# What you need to do
Please output exactly the part of the records below that opens with the line containing "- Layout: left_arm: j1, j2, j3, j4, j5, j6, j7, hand" and closes with the line containing "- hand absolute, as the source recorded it", both lines included, and nothing else.

[Source data]
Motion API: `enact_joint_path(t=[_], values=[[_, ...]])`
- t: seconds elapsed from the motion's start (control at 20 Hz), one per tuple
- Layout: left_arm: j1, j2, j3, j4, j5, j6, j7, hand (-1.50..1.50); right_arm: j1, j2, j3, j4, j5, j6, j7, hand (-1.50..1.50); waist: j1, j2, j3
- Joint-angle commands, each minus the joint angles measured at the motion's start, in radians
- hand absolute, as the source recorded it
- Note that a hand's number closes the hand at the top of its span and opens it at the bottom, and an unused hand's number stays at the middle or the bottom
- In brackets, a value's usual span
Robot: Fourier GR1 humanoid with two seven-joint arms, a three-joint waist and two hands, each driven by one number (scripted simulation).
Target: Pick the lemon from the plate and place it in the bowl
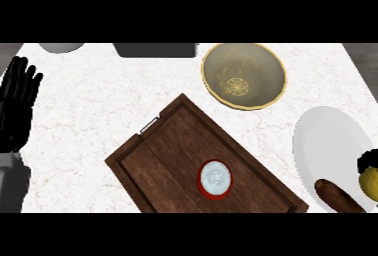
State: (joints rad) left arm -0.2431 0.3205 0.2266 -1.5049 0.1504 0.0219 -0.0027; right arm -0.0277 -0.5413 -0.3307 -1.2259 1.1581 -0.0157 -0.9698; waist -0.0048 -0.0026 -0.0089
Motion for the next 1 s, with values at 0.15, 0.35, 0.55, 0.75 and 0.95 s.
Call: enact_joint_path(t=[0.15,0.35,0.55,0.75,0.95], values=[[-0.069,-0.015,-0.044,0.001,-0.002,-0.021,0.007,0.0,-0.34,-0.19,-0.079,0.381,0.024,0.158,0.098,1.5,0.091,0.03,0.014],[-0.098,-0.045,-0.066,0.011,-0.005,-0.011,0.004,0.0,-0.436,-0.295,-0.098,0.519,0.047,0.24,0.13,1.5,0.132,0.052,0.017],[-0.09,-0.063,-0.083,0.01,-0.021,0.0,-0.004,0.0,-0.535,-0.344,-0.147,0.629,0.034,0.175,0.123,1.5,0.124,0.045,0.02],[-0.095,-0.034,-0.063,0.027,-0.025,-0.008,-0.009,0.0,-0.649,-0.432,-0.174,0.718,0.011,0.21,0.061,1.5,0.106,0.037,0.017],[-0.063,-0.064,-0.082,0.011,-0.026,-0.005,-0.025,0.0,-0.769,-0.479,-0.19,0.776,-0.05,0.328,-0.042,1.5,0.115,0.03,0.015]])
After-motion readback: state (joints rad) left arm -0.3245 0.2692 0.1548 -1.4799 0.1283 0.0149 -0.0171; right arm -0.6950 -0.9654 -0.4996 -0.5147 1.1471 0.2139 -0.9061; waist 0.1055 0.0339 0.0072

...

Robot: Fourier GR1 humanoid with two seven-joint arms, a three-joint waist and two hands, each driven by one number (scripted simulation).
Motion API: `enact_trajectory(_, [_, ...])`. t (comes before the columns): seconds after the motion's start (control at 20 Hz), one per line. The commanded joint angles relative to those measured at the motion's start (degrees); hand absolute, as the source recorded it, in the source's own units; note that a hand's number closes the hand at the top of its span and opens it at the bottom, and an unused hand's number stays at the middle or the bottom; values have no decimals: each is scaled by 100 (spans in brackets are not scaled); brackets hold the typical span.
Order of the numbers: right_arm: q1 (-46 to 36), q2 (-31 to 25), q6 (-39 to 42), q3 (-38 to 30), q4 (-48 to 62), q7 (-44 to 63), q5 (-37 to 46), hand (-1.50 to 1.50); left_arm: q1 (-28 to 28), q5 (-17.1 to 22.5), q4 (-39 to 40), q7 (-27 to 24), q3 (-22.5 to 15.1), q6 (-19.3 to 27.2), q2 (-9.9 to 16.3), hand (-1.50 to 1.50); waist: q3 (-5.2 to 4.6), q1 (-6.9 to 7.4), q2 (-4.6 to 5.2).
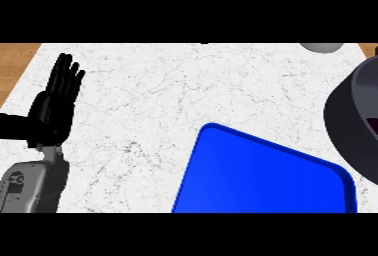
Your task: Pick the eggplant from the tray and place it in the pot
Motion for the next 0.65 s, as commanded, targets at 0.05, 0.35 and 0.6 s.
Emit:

# Output of the task
- Layout: left_arm: j1, j2, j3, j4, j5, j6, j7, hand (-1.50..1.50); right_arm: j1, j2, j3, j4, j5, j6, j7, hand (-1.50..1.50); waist: j1, j2, j3
- Joint-angle commands, each minus the joint angles measured at the motion's start, in radians
- hand absolute, as the source recorded it

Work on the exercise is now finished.